Images appear in the records below; leave them out and repeat everything else exactly.

• **EXERCISE DATA**:
··········
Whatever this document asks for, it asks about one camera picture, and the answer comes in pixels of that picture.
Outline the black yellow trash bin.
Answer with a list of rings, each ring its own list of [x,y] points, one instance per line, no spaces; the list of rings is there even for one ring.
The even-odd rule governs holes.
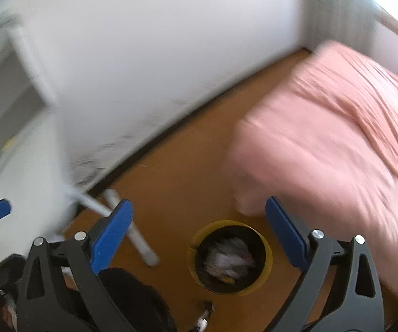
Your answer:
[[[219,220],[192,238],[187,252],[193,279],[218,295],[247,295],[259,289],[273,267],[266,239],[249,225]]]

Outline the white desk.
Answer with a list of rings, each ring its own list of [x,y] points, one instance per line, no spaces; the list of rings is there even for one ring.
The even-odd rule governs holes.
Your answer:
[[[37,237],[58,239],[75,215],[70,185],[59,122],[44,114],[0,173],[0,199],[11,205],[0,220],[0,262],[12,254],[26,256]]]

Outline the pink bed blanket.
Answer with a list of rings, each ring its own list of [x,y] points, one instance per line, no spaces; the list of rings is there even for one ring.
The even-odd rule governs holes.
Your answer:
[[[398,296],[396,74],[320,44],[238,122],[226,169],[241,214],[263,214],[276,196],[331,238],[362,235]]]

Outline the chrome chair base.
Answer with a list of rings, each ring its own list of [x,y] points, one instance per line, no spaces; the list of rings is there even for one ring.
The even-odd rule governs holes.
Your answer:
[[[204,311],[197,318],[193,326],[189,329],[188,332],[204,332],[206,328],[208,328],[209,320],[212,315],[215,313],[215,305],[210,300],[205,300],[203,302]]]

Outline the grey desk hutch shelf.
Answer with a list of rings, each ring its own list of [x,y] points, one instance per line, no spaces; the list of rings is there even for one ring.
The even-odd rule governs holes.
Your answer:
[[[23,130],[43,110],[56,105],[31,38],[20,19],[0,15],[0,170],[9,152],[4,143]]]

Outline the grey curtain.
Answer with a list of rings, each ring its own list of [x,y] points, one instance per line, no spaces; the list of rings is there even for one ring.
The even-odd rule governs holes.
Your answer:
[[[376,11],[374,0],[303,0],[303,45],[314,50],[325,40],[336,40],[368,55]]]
··········
• **TASK RESULT**:
Whatever this document asks for, it asks about one camera picture, and the answer comes in pixels of that picture.
Outline the black yellow trash bin.
Answer with a list of rings, each ring its own list of [x,y] points, one instance per line, no spaces; the list of rings is there even for one ring.
The even-odd rule governs holes.
Your answer:
[[[219,220],[192,238],[187,252],[193,279],[218,295],[247,295],[259,289],[273,267],[266,239],[249,225]]]

Outline the white desk.
Answer with a list of rings, each ring its own list of [x,y] points, one instance per line, no spaces; the list of rings is there even for one ring.
The even-odd rule governs holes.
Your answer:
[[[37,237],[58,239],[75,215],[70,185],[59,122],[44,114],[0,173],[0,199],[11,205],[0,220],[0,262],[12,254],[26,256]]]

Outline the pink bed blanket.
Answer with a list of rings, each ring its own list of [x,y] points, one instance per line, no spaces; the list of rings is there even for one ring.
The even-odd rule governs holes.
Your answer:
[[[398,296],[396,74],[320,44],[238,122],[226,169],[241,214],[263,214],[276,196],[331,238],[362,235]]]

Outline the chrome chair base.
Answer with a list of rings, each ring its own list of [x,y] points, one instance per line, no spaces; the list of rings is there even for one ring.
The even-odd rule governs holes.
Your answer:
[[[204,311],[197,318],[193,326],[189,329],[188,332],[204,332],[206,328],[208,328],[209,320],[212,315],[215,313],[215,305],[210,300],[205,300],[203,302]]]

Outline the grey desk hutch shelf.
Answer with a list of rings, each ring its own list of [x,y] points, one instance per line, no spaces; the list of rings is there even for one ring.
The even-odd rule governs holes.
Your answer:
[[[23,130],[43,110],[56,105],[31,38],[20,19],[0,15],[0,170],[9,152],[4,143]]]

Outline the grey curtain.
Answer with a list of rings, each ring its own list of [x,y] points, one instance per line, no spaces; the list of rings is there even for one ring.
The even-odd rule governs holes.
Your answer:
[[[376,11],[374,0],[303,0],[303,45],[314,50],[325,40],[336,40],[368,55]]]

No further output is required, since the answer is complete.